#### WHAT THIS TASK INVOLVES:
Repeat all the data that appears below, keeping it exact.

Recorded data:
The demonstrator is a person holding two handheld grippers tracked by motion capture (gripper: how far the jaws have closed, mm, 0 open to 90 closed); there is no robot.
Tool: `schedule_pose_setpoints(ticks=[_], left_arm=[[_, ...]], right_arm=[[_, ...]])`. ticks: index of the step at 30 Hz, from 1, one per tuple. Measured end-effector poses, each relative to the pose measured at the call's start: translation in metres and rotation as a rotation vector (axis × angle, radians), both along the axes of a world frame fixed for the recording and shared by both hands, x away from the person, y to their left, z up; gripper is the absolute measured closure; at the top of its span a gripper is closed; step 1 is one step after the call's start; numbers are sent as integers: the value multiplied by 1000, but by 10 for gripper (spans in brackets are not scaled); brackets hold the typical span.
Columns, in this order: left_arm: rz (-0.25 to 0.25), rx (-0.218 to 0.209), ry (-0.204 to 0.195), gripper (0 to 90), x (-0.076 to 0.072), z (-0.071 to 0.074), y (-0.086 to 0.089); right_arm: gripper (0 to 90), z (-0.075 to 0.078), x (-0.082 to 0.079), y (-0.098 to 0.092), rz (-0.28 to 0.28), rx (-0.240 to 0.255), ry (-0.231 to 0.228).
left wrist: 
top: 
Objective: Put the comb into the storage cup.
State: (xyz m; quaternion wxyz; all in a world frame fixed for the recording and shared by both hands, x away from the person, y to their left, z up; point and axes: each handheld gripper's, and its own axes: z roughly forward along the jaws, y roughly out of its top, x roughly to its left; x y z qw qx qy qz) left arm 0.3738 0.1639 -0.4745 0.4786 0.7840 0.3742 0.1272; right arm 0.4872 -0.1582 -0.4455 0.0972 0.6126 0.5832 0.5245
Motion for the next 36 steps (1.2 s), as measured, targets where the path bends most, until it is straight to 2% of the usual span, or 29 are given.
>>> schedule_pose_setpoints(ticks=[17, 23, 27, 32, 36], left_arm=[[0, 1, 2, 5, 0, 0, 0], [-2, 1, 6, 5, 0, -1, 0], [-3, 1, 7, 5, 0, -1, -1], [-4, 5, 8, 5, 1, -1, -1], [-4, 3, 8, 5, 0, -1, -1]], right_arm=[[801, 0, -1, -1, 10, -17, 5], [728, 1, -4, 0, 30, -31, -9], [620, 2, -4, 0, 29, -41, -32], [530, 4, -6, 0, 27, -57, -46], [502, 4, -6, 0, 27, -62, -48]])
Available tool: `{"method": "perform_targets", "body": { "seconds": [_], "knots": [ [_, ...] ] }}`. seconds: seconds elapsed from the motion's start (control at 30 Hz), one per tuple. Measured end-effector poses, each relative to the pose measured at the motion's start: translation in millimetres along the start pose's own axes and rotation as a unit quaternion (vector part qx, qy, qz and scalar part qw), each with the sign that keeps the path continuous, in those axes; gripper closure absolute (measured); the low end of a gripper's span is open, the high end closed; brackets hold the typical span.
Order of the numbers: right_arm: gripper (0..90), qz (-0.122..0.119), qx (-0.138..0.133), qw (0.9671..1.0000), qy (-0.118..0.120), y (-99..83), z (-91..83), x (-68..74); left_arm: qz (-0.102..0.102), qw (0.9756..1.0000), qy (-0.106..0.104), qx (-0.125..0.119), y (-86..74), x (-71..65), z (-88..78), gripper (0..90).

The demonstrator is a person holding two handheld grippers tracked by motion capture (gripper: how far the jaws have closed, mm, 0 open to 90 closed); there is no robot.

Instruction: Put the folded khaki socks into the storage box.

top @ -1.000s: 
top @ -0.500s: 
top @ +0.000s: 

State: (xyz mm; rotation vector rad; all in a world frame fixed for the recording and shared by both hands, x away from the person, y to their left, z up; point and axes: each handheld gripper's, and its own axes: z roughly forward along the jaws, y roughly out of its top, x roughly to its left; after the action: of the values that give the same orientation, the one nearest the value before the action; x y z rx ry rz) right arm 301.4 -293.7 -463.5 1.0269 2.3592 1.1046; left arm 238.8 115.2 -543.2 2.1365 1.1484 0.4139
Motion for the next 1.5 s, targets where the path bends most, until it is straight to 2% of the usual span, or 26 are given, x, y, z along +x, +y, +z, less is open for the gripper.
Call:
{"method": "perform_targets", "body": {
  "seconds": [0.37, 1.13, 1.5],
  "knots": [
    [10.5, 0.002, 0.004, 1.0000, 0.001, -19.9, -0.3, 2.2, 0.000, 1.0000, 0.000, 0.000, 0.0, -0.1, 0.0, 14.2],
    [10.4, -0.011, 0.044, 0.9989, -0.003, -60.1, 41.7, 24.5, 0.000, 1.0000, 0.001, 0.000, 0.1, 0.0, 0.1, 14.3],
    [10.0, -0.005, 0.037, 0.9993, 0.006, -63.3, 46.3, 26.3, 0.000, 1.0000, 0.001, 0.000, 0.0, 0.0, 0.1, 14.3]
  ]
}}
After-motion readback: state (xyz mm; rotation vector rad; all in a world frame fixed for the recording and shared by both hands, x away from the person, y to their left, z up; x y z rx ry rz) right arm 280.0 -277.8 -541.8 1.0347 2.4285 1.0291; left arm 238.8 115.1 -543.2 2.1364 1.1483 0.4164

#### ANSWER SPACE:
The demonstrator is a person holding two handheld grippers tracked by motion capture (gripper: how far the jaws have closed, mm, 0 open to 90 closed); there is no robot.
Tool: `schedule_pose_setpoints(ticks=[_], left_arm=[[_, ...]], right_arm=[[_, ...]])`. ticks: index of the step at 30 Hz, from 1, one per tuple. Measured end-effector poses, each relative to the pose measured at the call's start: translation in metres and rotation as a rotation vector (axis × angle, radians), both along the axes of a world frame fixed for the recording and shared by both hands, x away from the person, y to their left, z up; gripper is the absolute measured closure; at the top of its span a gripper is closed; step 1 is one step after the call's start; numbers are sent as integers: the value multiplied by 1000, but by 10 for gripper (spans in brackets are not scaled); brackets hold the typical span.
Columns, in this order: left_arm: rz (-0.25 to 0.25), rx (-0.218 to 0.209), ry (-0.204 to 0.195), gripper (0 to 90), x (-0.076 to 0.072), z (-0.071 to 0.074), y (-0.086 to 0.089); right_arm: gripper (0 to 90), z (-0.075 to 0.078), x (-0.082 to 0.079), y (-0.098 to 0.092), rz (-0.28 to 0.28), rx (-0.240 to 0.255), ry (-0.231 to 0.228).
left wrist: 
top: 
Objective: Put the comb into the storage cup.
State: (xyz m; quaternion wxyz; all in a world frame fixed for the recording and shared by both hands, x away from the person, y to their left, z up; point and axes: each handheld gripper's, and its own axes: z roughly forward along the jaws, y roughly out of its top, x roughly to its left; x y z qw qx qy qz) left arm 0.3738 0.1639 -0.4745 0.4786 0.7840 0.3742 0.1272; right arm 0.4872 -0.1582 -0.4455 0.0972 0.6126 0.5832 0.5245
Motion for the next 36 steps (1.2 s), as measured, targets where the path bends most, until it is straight to 2% of the usual span, or 29 are given.
>>> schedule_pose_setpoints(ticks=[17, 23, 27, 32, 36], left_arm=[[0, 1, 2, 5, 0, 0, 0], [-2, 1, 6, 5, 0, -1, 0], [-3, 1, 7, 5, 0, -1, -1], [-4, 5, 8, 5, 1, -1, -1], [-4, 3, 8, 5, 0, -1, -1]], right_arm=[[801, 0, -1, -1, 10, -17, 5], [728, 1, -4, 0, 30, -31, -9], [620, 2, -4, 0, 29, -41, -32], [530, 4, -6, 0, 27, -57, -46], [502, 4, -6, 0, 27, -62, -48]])
Available tool: `{"method": "perform_targets", "body": { "seconds": [_], "knots": [ [_, ...] ] }}`. seconds: seconds elapsed from the motion's start (control at 30 Hz), one per tuple. Measured end-effector poses, each relative to the pose measured at the motion's start: translation in millimetres along the start pose's own axes and rotation as a unit quaternion (vector part qx, qy, qz and scalar part qw), each with the sign that keeps the path continuous, in those axes; gripper closure absolute (measured); the low end of a gripper's span is open, the high end closed; brackets hold the typical span.
Order of the numbers: right_arm: gripper (0..90), qz (-0.122..0.119), qx (-0.138..0.133), qw (0.9671..1.0000), qy (-0.118..0.120), y (-99..83), z (-91..83), x (-68..74); left_arm: qz (-0.102..0.102), qw (0.9756..1.0000), qy (-0.106..0.104), qx (-0.125..0.119), y (-86..74), x (-71..65), z (-88..78), gripper (0..90).

The demonstrator is a person holding two handheld grippers tracked by motion capture (gripper: how far the jaws have closed, mm, 0 open to 90 closed); there is no robot.

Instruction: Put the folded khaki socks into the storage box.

top @ -1.000s: 
top @ -0.500s: 
top @ +0.000s: 

State: (xyz mm; rotation vector rad; all in a world frame fixed for the recording and shared by both hands, x away from the person, y to their left, z up; point and axes: each handheld gripper's, and its own axes: z roughly forward along the jaws, y roughly out of its top, x roughly to its left; after the action: of the values that give the same orientation, the one nearest the value before the action; x y z rx ry rz) right arm 301.4 -293.7 -463.5 1.0269 2.3592 1.1046; left arm 238.8 115.2 -543.2 2.1365 1.1484 0.4139
Motion for the next 1.5 s, targets where the path bends most, until it is straight to 2% of the usual span, or 26 are given, x, y, z along +x, +y, +z, less is open for the gripper.
Call:
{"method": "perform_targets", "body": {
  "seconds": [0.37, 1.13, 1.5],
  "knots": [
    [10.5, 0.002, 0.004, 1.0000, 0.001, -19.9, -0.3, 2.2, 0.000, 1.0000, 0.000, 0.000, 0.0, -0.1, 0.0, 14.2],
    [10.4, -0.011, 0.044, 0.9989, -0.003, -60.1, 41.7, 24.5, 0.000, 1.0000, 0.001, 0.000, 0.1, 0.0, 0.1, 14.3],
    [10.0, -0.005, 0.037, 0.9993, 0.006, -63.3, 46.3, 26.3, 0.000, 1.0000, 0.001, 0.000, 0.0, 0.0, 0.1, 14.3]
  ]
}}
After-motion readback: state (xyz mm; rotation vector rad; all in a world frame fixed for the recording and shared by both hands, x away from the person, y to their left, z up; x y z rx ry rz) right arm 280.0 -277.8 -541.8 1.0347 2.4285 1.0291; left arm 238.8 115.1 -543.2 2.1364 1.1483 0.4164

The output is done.